Jackson is a nine-year-old boy from Tanzania. He is the fourth born child in a family of six children. Jackson is a hard-working boy both at home and school. He is currently in class three and his best subjects are Mathematics and Swahili. Due to his health condition, Jack is having a hard time walking and it continues to become more difficult as time goes on. When he is not at school, he helps to look after his father's cattle. Jackson's parents are livestock keepers who make a very humble income. When Jackson was two years old, he fell off his bed. As he fell, his right leg went into the fireplace, which is usually next to the bed to keep the hut warm. At the time, his parents couldn't take him to the hospital due to financial challenges and treated the burn wound using traditional herbal medication. His wound took a long time to heal. Over the years, the skin around his right foot has contracted and pulls his toes upward, which makes putting shoes on very challenging for Jackson. His parents have to buy big, soft shoes so that he can go to school wearing shoes. Jackson often complains of pain after a long day of walking. Most of the times when he is home, he doesn’t like wearing shoes due to the pain and discomfort. Through a mission organization, Jackson was referred to Plaster House at Arusha Lutheran Medical Centre to seek treatment help.
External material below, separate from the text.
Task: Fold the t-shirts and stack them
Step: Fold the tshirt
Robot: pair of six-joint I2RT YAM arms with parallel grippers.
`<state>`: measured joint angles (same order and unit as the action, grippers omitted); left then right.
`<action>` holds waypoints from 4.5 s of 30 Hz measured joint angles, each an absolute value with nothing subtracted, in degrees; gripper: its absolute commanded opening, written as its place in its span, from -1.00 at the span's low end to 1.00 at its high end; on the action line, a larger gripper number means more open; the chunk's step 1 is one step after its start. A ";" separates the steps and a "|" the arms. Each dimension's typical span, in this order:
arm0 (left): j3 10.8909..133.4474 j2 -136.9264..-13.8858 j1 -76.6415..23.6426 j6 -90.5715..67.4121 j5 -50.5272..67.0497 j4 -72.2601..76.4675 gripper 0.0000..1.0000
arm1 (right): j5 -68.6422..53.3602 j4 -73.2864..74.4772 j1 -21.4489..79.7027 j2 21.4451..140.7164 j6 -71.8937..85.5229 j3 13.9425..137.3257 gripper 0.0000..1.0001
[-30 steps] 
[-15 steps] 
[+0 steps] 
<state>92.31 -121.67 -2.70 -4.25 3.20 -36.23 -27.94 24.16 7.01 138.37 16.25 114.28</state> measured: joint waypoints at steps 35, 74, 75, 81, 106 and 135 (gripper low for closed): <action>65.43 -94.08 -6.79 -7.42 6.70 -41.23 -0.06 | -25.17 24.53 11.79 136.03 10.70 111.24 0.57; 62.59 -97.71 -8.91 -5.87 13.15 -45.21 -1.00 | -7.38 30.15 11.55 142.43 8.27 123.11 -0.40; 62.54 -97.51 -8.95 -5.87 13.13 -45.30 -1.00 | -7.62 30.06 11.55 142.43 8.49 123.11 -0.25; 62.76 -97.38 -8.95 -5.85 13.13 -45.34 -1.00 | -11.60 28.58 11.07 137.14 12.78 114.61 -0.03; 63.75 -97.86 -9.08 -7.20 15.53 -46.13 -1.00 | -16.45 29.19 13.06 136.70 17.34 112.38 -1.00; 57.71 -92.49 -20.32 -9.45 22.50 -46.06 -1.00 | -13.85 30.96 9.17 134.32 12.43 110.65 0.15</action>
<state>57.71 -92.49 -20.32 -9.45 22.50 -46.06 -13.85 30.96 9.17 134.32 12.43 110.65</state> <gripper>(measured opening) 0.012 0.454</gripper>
Doctors recommend that Jackson undergo an amputation of two toes on his right foot in order to remove the pain and difficulty that he feels when walking and wearing shoes. Jackson's parents cannot afford the treatment cost thus they are asking for help. Jackson will be receiving assistance from our medical partner, African Mission Healthcare. He is scheduled to undergo surgery on April 23rd. African Mission Healthcare is requesting $1,088 to cover the total cost of his procedure and care. Once recovered, he will be free of pain and will soon be able to walk comfortably again. Jackson shared, "I would like to be able to wear shoes and walk without feeling pain. I will be happy if am able to have this treatment."